\documentclass[fleqn]{article}

\usepackage{haldefs}
\usepackage{notes}
\usepackage{url}

\begin{document}
\lecture{CS5350: Machine Learning}{HW9: Expectation Maximization}{Due 4 Dec 2008}

\section{Written Exercises}

\bee
\i We already saw the Poisson distribution in HW8.  Recall that it is
a distribution over positive count values; for a count $k$ with
parameter $\la$, the Poisson has the form $p(k \| \la) = \frac 1
{e^\la} \frac {\la^k} {k!}$.  We saw that the maximum likelihood
estimat for $\la$ given a sequence of counts $k_1, \dots, k_N$ was
simply $\frac 1 N \sum_n k_n$ -- the mean of the counts.

Let's consider an generalization of this: the Poisson mixture model.
Believe it or not, this is actually used in web server monitoring.
The number of accesses to a web server in a minute typically follows a
Poisson distribution.

Suppose we have $N$ web servers we are monitoring and we monitor each
for $M$ minutes.  Thus, we have $N \times M$ counts; call $k_{n,m}$
the number of hits to web server $n$ in minute $m$.  Our goal is to
\emph{cluster} the web servers according to their hit frequency.
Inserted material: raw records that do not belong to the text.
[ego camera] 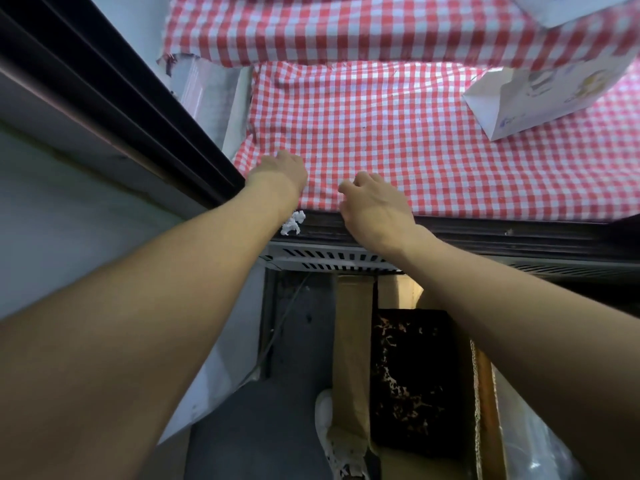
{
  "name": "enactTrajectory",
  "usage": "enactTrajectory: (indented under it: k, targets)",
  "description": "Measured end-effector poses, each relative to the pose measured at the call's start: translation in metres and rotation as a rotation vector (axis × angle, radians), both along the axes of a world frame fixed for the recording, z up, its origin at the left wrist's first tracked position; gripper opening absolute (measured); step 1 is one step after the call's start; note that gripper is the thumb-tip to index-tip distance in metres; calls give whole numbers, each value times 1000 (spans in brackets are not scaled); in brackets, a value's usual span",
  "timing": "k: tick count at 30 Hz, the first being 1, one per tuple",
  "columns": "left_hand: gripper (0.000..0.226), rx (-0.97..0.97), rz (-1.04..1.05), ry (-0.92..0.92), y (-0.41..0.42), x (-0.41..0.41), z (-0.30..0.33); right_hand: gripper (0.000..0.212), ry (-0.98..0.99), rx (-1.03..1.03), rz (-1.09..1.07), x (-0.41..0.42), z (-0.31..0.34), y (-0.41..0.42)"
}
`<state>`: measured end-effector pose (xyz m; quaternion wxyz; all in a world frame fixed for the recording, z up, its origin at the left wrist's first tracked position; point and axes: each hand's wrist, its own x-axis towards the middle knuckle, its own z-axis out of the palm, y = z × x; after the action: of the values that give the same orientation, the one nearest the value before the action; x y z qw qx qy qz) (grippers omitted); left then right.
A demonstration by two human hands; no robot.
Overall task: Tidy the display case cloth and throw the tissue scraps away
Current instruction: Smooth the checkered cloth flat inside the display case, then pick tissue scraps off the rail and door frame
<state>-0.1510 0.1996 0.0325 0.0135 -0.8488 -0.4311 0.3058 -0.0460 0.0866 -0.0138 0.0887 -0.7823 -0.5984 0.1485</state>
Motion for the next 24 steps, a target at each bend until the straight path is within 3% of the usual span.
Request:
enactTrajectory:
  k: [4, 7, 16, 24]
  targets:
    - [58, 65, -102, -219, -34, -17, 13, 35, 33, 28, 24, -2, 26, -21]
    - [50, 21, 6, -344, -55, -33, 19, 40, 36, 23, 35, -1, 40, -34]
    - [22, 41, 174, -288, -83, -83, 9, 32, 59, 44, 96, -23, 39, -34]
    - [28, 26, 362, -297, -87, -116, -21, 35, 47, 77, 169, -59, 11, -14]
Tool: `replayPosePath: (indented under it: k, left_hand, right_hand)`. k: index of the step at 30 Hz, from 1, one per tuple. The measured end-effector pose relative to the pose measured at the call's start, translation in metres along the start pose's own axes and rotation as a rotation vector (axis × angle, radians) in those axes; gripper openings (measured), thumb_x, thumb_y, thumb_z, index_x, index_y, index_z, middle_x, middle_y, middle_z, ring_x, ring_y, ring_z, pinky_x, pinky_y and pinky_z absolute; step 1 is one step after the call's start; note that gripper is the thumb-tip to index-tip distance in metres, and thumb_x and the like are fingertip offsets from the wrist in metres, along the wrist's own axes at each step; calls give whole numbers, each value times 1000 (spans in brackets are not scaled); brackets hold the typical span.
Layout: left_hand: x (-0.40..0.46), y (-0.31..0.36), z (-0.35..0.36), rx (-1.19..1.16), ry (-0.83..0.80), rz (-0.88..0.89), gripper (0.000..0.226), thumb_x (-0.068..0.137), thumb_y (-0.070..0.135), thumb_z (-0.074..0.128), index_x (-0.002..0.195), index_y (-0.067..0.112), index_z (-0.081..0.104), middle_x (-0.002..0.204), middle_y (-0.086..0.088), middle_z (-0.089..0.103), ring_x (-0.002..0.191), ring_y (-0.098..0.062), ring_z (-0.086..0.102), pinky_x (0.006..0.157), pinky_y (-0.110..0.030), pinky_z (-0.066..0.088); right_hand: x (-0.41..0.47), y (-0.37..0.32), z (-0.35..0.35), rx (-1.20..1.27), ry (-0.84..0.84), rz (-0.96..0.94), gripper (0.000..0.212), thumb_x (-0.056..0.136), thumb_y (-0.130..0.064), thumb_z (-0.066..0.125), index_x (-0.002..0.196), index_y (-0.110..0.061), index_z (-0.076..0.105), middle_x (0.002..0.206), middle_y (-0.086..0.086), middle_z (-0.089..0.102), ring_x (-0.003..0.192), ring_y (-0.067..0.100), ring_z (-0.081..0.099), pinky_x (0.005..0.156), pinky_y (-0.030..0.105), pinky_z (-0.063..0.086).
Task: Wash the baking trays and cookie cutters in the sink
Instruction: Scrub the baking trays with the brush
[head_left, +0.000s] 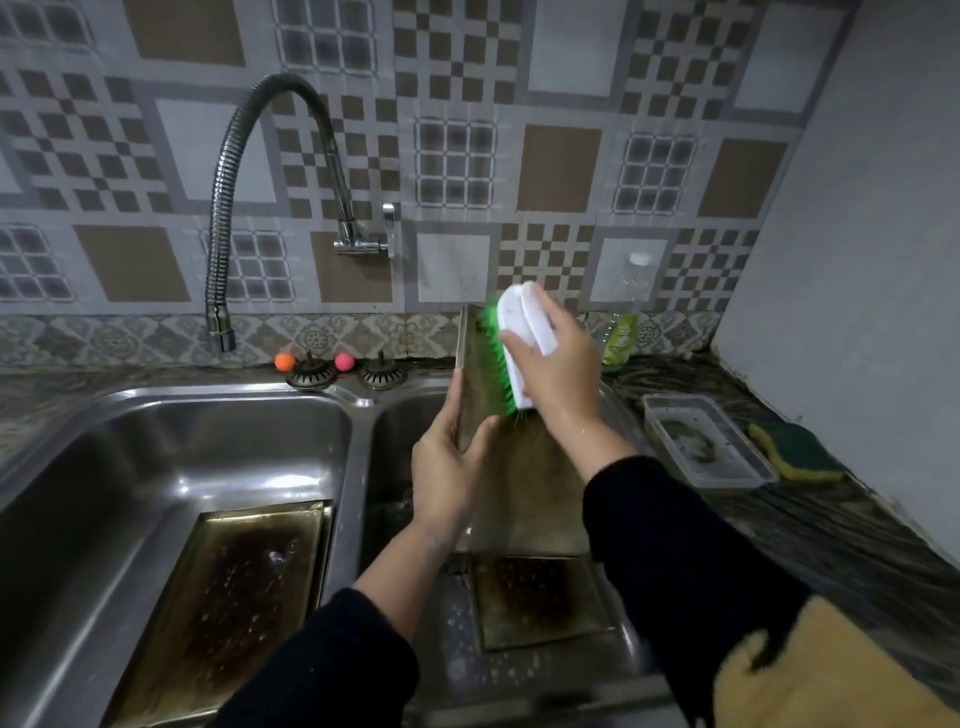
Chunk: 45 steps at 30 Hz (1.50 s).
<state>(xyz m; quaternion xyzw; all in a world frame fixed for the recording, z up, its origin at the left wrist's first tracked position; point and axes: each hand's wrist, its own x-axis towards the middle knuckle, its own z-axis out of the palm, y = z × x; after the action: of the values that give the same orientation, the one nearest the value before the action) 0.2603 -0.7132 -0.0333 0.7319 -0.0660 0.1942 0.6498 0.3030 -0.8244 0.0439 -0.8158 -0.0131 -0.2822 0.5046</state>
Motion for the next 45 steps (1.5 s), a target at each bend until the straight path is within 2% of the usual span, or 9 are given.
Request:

Construct a Poisson mixture model for this problem and compute the
expectations (pie charts) and maximization steps for this model.

Hints.  Suppose we want $L$ clusters; let $z_n$ be the latent variable
telling us which cluster web server $n$ belongs to (from one to $L$).
Let $\la_l$ denote the parameter for the Poisson for cluster $l$.
Then, the complete data likelihood should look pretty close to the
Gaussian case, but with a product of Poissons, rather than a Gaussian.
This looks something like:

\begin{equation}
p(\vec k, \vec z \| \vec \la) = 
  \prod_n \prod_l \left[ \prod_m \Poi(k_{n,m} \| \la_k) \right]^{\Ind[z_n = l]}
\end{equation}

Here, $\Ind[z_n = l]$ is one if $z_n=l$ and zero otherwise.

Next, go from the complete data likelihood to the incomplete data
likelihood by summing over the unknowns $z_1, \dots, z_N$.  Just like
the Gaussian case, we can move the this sum from outside the $\prod_n$
to inside by observing that these are all mutually independent.

\emph{Write down the incomplete data likelihood.}

Now, take the log of this, and apply Jensen's inequality.  Produce the
optimal choice for the mixing coefficients (the ``$q$s'' from the
notes) and the maximization step.  \emph{That is, what do the ``pie
  chart'' probabilities look like and what does the ``update the
  $\la$s'' step look like?}
\ene
\end{document}